News / Africa

    Uganda's Parliament Threatens to Block Budget Over Health Funding

    A health worker administers immunization to a displaced child at Nyakabande refugee transit camp in Kisoro town, 521 kilometers southwest of Uganda's capital Kampala, July 13, 2012.A health worker administers immunization to a displaced child at Nyakabande refugee transit camp in Kisoro town, 521 kilometers southwest of Uganda's capital Kampala, July 13, 2012.
    x
    A health worker administers immunization to a displaced child at Nyakabande refugee transit camp in Kisoro town, 521 kilometers southwest of Uganda's capital Kampala, July 13, 2012.
    A health worker administers immunization to a displaced child at Nyakabande refugee transit camp in Kisoro town, 521 kilometers southwest of Uganda's capital Kampala, July 13, 2012.
    Andrew Green
    KAMPALA, Uganda — Members of parliament say they will block the passage of Uganda’s budget unless there is a substantial increase in funding for health care. With the budget debate scheduled to open this week, parliamentarians called on the government to do more to address what they say is a health emergency.
     
    In Uganda, there are fewer than two health workers for every 1,000 people - a level the World Health Organization defines as a severe shortage.
     
    Uganda’s social services committee, which has initial oversight of the country’s health budget, pushed a resolution through parliament last week threatening to hold up approval of the entire budget unless funding to recruit and retain new health workers is increased.
     
    Committee members, with support from the Women's Parliamentary Association, called for a specific increase of at least $103 million to the sector.  

    Rosemary Nyakikongoro, a parliamentarian and vice chairperson of the association, said that would be enough money to fill more than half of the positions for doctors, nurses and midwives at government health centers.
     
    Until the money is forthcoming, she said, parliamentarians are prepared to hold up voting on the budget.
     
    “Our health sector is lagging behind, especially in terms of health personnel. We have limited human resources," said Nyakikongoro. "For that matter, as parliament, we are not going to pass this budget - not the health sector budget, but the entire budget - until government recommits itself to increasing the health sector budget by 260 billion shillings [$103 million].”
     
    In addition to the funding increase, the parliamentarians are calling for an end to a wage freeze for current employees and a ban on recruiting new health workers.
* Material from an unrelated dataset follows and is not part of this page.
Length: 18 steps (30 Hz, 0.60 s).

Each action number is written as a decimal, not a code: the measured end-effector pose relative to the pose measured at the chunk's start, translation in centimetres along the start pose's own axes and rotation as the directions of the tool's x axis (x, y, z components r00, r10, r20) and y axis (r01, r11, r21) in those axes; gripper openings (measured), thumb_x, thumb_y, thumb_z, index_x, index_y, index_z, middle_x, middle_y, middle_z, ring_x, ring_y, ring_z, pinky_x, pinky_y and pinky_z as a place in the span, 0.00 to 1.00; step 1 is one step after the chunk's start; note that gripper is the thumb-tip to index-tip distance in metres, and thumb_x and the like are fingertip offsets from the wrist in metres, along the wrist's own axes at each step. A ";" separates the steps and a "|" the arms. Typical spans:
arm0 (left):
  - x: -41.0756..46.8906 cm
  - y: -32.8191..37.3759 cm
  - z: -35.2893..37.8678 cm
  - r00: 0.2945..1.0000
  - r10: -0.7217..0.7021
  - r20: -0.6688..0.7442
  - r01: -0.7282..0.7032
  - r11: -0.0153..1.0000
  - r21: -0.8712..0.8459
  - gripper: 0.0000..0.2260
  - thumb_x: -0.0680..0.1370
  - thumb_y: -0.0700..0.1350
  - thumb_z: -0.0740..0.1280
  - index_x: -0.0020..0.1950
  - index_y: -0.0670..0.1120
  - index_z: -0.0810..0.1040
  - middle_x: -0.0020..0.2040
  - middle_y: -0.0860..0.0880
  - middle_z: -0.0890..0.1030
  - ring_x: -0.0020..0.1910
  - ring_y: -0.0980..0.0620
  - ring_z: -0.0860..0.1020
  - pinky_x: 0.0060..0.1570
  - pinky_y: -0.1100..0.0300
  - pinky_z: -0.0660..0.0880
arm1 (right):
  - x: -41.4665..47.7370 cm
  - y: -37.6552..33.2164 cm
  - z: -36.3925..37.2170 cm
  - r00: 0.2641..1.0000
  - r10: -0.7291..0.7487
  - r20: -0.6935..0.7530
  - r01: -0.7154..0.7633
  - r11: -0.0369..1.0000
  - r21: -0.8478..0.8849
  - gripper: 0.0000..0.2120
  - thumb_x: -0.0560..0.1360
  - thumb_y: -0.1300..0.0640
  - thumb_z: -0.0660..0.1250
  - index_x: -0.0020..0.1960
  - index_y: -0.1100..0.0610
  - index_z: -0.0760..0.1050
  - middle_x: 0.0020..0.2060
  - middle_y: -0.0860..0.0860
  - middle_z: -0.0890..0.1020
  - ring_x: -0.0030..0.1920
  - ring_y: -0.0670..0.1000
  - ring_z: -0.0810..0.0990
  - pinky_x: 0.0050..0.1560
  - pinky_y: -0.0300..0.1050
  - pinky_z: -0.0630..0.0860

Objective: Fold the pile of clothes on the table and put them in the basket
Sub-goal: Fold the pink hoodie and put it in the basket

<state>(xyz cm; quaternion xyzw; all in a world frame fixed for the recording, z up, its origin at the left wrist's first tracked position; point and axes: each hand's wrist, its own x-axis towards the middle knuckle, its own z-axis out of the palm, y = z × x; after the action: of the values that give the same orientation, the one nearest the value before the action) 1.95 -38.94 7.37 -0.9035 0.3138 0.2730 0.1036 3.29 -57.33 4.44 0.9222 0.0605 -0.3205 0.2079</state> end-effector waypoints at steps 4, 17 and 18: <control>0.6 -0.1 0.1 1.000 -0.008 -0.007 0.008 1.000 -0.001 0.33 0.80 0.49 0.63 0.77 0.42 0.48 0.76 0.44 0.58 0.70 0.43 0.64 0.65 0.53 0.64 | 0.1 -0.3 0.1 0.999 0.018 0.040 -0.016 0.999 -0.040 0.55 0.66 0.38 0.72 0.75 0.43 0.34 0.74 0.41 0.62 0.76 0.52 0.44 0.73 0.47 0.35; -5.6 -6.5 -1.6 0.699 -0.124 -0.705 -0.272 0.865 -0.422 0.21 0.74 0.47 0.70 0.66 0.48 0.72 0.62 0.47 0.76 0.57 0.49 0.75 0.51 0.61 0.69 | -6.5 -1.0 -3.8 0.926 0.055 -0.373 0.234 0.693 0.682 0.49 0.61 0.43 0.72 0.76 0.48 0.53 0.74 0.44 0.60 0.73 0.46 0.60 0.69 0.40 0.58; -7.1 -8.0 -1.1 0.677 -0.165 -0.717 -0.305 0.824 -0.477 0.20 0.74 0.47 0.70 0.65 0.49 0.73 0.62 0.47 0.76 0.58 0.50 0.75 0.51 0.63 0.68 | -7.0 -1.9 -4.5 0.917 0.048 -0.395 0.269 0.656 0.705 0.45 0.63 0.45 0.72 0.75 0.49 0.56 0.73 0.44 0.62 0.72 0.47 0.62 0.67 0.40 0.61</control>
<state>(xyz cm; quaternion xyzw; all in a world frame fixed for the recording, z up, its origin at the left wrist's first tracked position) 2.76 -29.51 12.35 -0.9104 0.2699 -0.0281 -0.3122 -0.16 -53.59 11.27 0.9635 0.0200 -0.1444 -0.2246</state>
They also are demanding a supplementary pool of money to improve health care in communities that are particularly short staffed.
     
    “All members of parliament are concerned, even in their districts where they come from, all health centers have less than 50 percent staffing," said Nyakikongoro. "We all want to see all our health facilities well facilitated in terms of personnel.”
     
    Nyakikongoro said government officials from the Ministry of Finance have not responded to the parliamentarians’ resolution.
     
    The current draft budget allocates $307.5 million to the health sector - around 7 percent of the total budget. Even before the budget was officially introduced, Ministry of Health officials had acknowledged there would not be enough money to fill health worker gaps.
     
    Without more doctors, nurses and midwives, though, activists say the country’s health indicators will continue to deteriorate. They pointed specifically to an increase in Uganda’s HIV prevalence rate from 6.4 percent in 2005 to 7.3 percent last year.
     
    Mable Kukunda, a program officer with Uganda National Health Consumers’ Organization, applauded the parliamentarians’ move.

    “We think that with the current crisis of health workers that is in the country, we think that is the right move that parliament has done,” said Kukunda.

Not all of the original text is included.